Monday, May 21, 2012
THE CENTURY'S BEST HORROR FICTION #31: A review of "Cassius" by Henry S. Whitehead
Here we have another turning point in the history of the horror story, and it bears mentioning that this time out, we have perhaps the first clear influence on Stephen King.
Canevin is the master of a house in the West Indies, and he has just acquired a new house boy, a native by the name of Brutus. After the fellow has some quick surgery to remove a tiny lump from his leg, he goes right to work . . . and then, strange things start happening.
For example, while wandering his own property, he comes upon a tiny makeshift hut made of straw and other small objects, like pencils and toothbrush handles. He finds this curious until he decides it must be a plaything of one of his servants’ children. Yet when he reaches inside to plant a little present for the kid—a ten-cent piece—something bites him from within. He doesn’t want to investigate further, but he makes a mental note to warn the kids about a possible rat in the playhouse.
And then some odd creature starts attacking Brutus while he tries to sleep, leaving horrible stab wounds on his body. He claims it looks like a little toad, but there is no way such a creature can scale the wall outside his window to get into his room. Even when they search his room for possible ways for the monster to get in, they come up with nothing.
At least until the night Brutus takes a shot at the beast and wings it, leaving a drop of blood on the window sill. Yet, when Canevin brings the blood to be examined by a scientist, it turns out to be human blood.
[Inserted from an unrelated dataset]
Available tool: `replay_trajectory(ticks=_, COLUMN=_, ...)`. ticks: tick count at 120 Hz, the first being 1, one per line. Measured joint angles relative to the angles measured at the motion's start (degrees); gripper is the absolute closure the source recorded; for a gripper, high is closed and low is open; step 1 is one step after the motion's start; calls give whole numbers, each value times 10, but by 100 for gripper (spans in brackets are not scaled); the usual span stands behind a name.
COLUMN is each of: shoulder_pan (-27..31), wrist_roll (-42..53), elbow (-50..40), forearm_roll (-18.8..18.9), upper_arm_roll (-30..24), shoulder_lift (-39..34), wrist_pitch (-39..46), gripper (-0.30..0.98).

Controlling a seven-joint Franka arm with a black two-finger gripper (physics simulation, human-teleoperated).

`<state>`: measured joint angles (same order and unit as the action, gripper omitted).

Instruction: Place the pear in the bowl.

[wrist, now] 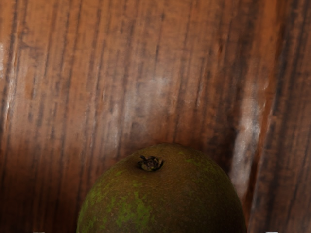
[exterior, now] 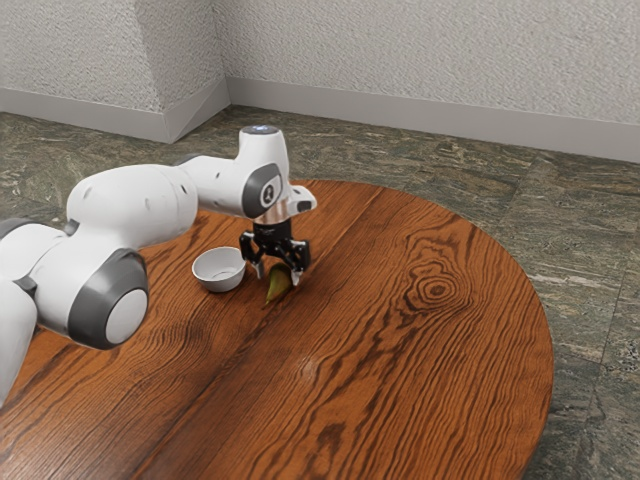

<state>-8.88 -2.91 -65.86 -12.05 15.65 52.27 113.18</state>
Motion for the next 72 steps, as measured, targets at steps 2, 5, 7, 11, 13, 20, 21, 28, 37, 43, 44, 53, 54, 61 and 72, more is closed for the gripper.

A modern horror reader can’t help but think of King’s “The General” segment of CAT’S EYE, yet there’s another of his work that bears a stronger resemblance to Whitehead’s tale. SPOILER ALERT: Not only does this have a pretty modern feel to it, it also has a remarkable twist, the first example of such storytelling so far in the book. In all honesty, it’s a very good twist, and even modern readers would find a surprise in it. It turns out that the doctor didn’t just cut a lump out of Brutus’s leg; it was the poor fellow’s undeveloped twin. Being surgically removed like that must have awoken it, and seeing its plight, it demanded revenge on its bigger brother. THE DARK HALF, anyone?
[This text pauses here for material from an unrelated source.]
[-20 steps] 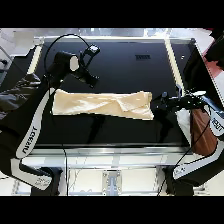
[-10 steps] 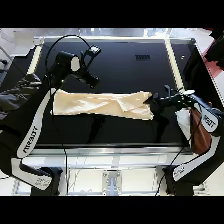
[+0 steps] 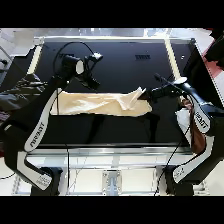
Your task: Fold the shirts.
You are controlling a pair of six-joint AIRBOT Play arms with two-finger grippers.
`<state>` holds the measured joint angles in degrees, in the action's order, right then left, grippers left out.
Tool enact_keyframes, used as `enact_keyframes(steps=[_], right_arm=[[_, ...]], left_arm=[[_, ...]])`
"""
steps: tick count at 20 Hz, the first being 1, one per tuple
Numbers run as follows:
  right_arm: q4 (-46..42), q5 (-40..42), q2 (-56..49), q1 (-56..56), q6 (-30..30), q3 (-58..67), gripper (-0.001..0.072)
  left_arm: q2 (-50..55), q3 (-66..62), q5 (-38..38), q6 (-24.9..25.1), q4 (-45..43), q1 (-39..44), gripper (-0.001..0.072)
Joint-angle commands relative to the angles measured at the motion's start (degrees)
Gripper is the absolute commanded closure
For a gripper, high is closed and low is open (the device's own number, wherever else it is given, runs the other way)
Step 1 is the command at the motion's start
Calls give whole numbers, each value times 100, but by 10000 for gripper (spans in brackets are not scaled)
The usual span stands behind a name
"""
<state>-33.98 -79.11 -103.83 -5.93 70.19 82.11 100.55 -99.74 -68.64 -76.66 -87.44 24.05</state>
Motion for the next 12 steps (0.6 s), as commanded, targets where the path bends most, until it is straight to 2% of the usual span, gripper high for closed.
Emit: enact_keyframes(steps=[1,6,12], right_arm=[[96,-363,291,164,487,623,692],[87,-382,461,678,1091,1700,693],[-337,-81,461,1635,1521,2649,693]], left_arm=[[560,2,-44,76,643,0,699],[1279,2,-162,109,1045,0,699],[1314,0,-111,107,1333,-46,699]])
It doesn’t end there, though. Canevin, who knows Brutus was baptized, can’t help but think that this means that his newfound twin brother also was, meaning the creature he sought to destroy was not only a human being but also a Christian. This bothers him to the point of giving the miniature twin a decent burial after a cat mauls it. Very amusing stuff. END OF SPOILERS.
The one real problem with the story, however, is it takes too long to get going. Whitehead loses himself in an attempt to needlessly build suspense. He wastes so much time talking about how weird the events of this story are going to be that he risks boasting and thus turns a reader off. Once you slog through the first two or three sections, things pick up pretty quickly. Don’t let it put you off. This one is beyond question worth a bit of effort.
[This story first appeared in STRANGE TALES OF MYSTERY AND TERROR, and sadly cannot be read online at this time.]